Copy each line of the following material exactly.

=== Begin Enclosure ===

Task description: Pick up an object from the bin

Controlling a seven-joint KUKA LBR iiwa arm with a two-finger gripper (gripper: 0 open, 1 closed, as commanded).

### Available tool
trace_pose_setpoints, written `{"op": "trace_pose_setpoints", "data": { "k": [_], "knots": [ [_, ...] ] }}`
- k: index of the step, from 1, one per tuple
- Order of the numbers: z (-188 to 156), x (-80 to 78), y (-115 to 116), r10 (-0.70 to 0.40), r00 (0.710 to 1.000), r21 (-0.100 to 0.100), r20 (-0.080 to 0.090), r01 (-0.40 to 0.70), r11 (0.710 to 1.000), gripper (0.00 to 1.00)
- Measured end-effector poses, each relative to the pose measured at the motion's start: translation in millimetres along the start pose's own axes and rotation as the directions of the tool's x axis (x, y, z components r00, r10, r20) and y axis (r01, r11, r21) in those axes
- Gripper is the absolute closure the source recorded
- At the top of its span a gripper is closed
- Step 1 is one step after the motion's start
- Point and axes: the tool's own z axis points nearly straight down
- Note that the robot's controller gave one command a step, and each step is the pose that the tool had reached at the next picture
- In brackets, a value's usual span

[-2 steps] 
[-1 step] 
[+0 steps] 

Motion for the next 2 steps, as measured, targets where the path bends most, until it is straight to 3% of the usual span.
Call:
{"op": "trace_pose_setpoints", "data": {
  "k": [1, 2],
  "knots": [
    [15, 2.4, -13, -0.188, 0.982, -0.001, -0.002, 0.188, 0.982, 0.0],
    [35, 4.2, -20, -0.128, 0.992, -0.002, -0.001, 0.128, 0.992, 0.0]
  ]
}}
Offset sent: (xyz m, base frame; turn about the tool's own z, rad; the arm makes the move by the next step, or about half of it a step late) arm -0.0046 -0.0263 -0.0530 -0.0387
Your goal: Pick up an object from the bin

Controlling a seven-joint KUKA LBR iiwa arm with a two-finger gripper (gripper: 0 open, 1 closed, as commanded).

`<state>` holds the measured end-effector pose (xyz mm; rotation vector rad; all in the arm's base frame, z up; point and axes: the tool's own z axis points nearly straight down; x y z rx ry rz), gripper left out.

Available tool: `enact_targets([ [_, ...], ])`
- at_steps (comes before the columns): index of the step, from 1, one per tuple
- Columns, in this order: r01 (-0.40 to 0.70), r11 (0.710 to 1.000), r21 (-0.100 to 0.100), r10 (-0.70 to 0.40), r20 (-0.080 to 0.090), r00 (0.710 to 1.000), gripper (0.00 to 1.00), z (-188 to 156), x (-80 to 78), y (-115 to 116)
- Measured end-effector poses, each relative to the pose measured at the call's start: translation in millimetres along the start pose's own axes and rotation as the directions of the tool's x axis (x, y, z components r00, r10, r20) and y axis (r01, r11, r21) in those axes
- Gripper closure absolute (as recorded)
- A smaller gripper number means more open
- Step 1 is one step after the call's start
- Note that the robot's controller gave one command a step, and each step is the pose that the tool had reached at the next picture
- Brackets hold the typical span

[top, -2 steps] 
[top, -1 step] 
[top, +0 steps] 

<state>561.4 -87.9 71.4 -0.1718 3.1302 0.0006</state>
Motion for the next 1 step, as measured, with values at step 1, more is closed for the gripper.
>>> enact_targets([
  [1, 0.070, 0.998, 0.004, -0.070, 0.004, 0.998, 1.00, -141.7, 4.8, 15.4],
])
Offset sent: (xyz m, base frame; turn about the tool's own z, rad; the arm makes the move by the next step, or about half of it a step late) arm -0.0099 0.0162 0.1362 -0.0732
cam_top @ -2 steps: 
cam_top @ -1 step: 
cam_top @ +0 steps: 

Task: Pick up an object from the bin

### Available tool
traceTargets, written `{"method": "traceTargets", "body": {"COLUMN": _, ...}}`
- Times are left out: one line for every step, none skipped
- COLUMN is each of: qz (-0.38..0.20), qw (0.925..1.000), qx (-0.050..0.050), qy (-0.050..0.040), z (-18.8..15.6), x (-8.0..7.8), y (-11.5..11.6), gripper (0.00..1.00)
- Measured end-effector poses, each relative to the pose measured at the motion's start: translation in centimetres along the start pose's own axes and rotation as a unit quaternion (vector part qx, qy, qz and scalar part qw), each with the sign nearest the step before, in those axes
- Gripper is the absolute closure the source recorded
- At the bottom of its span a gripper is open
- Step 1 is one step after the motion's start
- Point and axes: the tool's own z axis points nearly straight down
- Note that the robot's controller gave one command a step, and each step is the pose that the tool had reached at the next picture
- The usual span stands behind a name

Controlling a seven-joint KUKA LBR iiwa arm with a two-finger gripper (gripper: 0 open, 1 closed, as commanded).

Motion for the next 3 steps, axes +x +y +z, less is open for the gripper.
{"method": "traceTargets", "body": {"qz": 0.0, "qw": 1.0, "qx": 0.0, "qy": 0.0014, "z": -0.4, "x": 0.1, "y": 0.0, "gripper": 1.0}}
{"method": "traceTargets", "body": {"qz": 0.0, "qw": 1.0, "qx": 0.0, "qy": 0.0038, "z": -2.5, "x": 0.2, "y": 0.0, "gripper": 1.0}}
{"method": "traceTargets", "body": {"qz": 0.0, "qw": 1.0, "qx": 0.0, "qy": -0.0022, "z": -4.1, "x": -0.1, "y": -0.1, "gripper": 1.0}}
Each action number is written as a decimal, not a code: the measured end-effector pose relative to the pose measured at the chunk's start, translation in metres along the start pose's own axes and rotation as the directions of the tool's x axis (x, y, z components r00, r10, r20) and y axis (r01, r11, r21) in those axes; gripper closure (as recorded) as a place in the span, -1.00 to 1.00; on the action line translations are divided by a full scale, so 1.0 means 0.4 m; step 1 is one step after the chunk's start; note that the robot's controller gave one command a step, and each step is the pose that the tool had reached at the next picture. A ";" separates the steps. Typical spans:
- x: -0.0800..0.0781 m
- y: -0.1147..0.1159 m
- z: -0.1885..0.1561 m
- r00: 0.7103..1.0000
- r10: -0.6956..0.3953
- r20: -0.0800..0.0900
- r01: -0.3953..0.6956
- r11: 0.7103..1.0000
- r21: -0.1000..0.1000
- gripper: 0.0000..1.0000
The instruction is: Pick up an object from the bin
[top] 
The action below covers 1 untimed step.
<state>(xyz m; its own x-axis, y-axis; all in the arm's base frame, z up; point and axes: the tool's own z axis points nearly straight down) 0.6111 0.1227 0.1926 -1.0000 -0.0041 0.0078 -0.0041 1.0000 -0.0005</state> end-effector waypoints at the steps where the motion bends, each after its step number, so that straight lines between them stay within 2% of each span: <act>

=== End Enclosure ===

» **Reply to the task**
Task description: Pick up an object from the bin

Controlling a seven-joint KUKA LBR iiwa arm with a two-finger gripper (gripper: 0 open, 1 closed, as commanded).

### Available tool
trace_pose_setpoints, written `{"op": "trace_pose_setpoints", "data": { "k": [_], "knots": [ [_, ...] ] }}`
- k: index of the step, from 1, one per tuple
- Order of the numbers: z (-188 to 156), x (-80 to 78), y (-115 to 116), r10 (-0.70 to 0.40), r00 (0.710 to 1.000), r21 (-0.100 to 0.100), r20 (-0.080 to 0.090), r01 (-0.40 to 0.70), r11 (0.710 to 1.000), gripper (0.00 to 1.00)
- Measured end-effector poses, each relative to the pose measured at the motion's start: translation in millimetres along the start pose's own axes and rotation as the directions of the tool's x axis (x, y, z components r00, r10, r20) and y axis (r01, r11, r21) in those axes
- Gripper is the absolute closure the source recorded
- At the top of its span a gripper is closed
- Step 1 is one step after the motion's start
- Point and axes: the tool's own z axis points nearly straight down
- Note that the robot's controller gave one command a step, and each step is the pose that the tool had reached at the next picture
- In brackets, a value's usual span

[-2 steps] 
[-1 step] 
[+0 steps] 

Motion for the next 2 steps, as measured, targets where the path bends most, until it is straight to 3% of the usual span.
Call:
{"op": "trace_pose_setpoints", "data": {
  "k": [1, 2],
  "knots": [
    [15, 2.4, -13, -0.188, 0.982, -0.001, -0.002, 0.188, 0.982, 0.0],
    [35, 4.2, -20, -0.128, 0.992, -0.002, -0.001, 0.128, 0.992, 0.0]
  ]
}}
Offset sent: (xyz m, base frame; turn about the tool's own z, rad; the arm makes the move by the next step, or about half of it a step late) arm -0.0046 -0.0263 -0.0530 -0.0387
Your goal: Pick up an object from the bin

Controlling a seven-joint KUKA LBR iiwa arm with a two-finger gripper (gripper: 0 open, 1 closed, as commanded).

`<state>` holds the measured end-effector pose (xyz mm; rotation vector rad; all in the arm's base frame, z up; point and axes: the tool's own z axis points nearly straight down; x y z rx ry rz), gripper left out.

Available tool: `enact_targets([ [_, ...], ])`
- at_steps (comes before the columns): index of the step, from 1, one per tuple
- Columns, in this order: r01 (-0.40 to 0.70), r11 (0.710 to 1.000), r21 (-0.100 to 0.100), r10 (-0.70 to 0.40), r20 (-0.080 to 0.090), r00 (0.710 to 1.000), gripper (0.00 to 1.00), z (-188 to 156), x (-80 to 78), y (-115 to 116)
- Measured end-effector poses, each relative to the pose measured at the call's start: translation in millimetres along the start pose's own axes and rotation as the directions of the tool's x axis (x, y, z components r00, r10, r20) and y axis (r01, r11, r21) in those axes
- Gripper closure absolute (as recorded)
- A smaller gripper number means more open
- Step 1 is one step after the call's start
- Note that the robot's controller gave one command a step, and each step is the pose that the tool had reached at the next picture
- Brackets hold the typical span

[top, -2 steps] 
[top, -1 step] 
[top, +0 steps] 

<state>561.4 -87.9 71.4 -0.1718 3.1302 0.0006</state>
Motion for the next 1 step, as measured, with values at step 1, more is closed for the gripper.
>>> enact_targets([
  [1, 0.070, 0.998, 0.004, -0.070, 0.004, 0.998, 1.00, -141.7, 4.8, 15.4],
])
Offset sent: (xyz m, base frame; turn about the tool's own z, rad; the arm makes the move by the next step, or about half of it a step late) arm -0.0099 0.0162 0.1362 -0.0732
cam_top @ -2 steps: 
cam_top @ -1 step: 
cam_top @ +0 steps: 

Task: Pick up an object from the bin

### Available tool
traceTargets, written `{"method": "traceTargets", "body": {"COLUMN": _, ...}}`
- Times are left out: one line for every step, none skipped
- COLUMN is each of: qz (-0.38..0.20), qw (0.925..1.000), qx (-0.050..0.050), qy (-0.050..0.040), z (-18.8..15.6), x (-8.0..7.8), y (-11.5..11.6), gripper (0.00..1.00)
- Measured end-effector poses, each relative to the pose measured at the motion's start: translation in centimetres along the start pose's own axes and rotation as a unit quaternion (vector part qx, qy, qz and scalar part qw), each with the sign nearest the step before, in those axes
- Gripper is the absolute closure the source recorded
- At the bottom of its span a gripper is open
- Step 1 is one step after the motion's start
- Point and axes: the tool's own z axis points nearly straight down
- Note that the robot's controller gave one command a step, and each step is the pose that the tool had reached at the next picture
- The usual span stands behind a name

Controlling a seven-joint KUKA LBR iiwa arm with a two-finger gripper (gripper: 0 open, 1 closed, as commanded).

Motion for the next 3 steps, axes +x +y +z, less is open for the gripper.
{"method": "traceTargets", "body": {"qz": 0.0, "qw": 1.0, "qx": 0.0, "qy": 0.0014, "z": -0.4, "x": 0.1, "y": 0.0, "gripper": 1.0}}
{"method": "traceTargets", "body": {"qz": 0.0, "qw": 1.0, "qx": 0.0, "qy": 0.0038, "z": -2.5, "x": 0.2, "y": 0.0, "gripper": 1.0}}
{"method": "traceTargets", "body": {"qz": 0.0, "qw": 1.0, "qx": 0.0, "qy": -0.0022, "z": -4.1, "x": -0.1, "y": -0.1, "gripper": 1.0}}
Each action number is written as a decimal, not a code: the measured end-effector pose relative to the pose measured at the chunk's start, translation in metres along the start pose's own axes and rotation as the directions of the tool's x axis (x, y, z components r00, r10, r20) and y axis (r01, r11, r21) in those axes; gripper closure (as recorded) as a place in the span, -1.00 to 1.00; on the action line translations are divided by a full scale, so 1.0 means 0.4 m; step 1 is one step after the chunk's start; note that the robot's controller gave one command a step, and each step is the pose that the tool had reached at the next picture. A ";" separates the steps. Typical spans:
- x: -0.0800..0.0781 m
- y: -0.1147..0.1159 m
- z: -0.1885..0.1561 m
- r00: 0.7103..1.0000
- r10: -0.6956..0.3953
- r20: -0.0800..0.0900
- r01: -0.3953..0.6956
- r11: 0.7103..1.0000
- r21: -0.1000..0.1000
- gripper: 0.0000..1.0000
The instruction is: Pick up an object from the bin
[top] 
The action below covers 1 untimed step.
<state>(xyz m; its own x-axis, y-axis; all in the arm's base frame, z up; point and axes: the tool's own z axis points nearly straight down) 0.6111 0.1227 0.1926 -1.0000 -0.0041 0.0078 -0.0041 1.0000 -0.0005</state> end-effector waypoints at the steps where the motion bends, each after its step number, so that straight lines between them stay within 2% of each span: <act>

The exercise output is complete.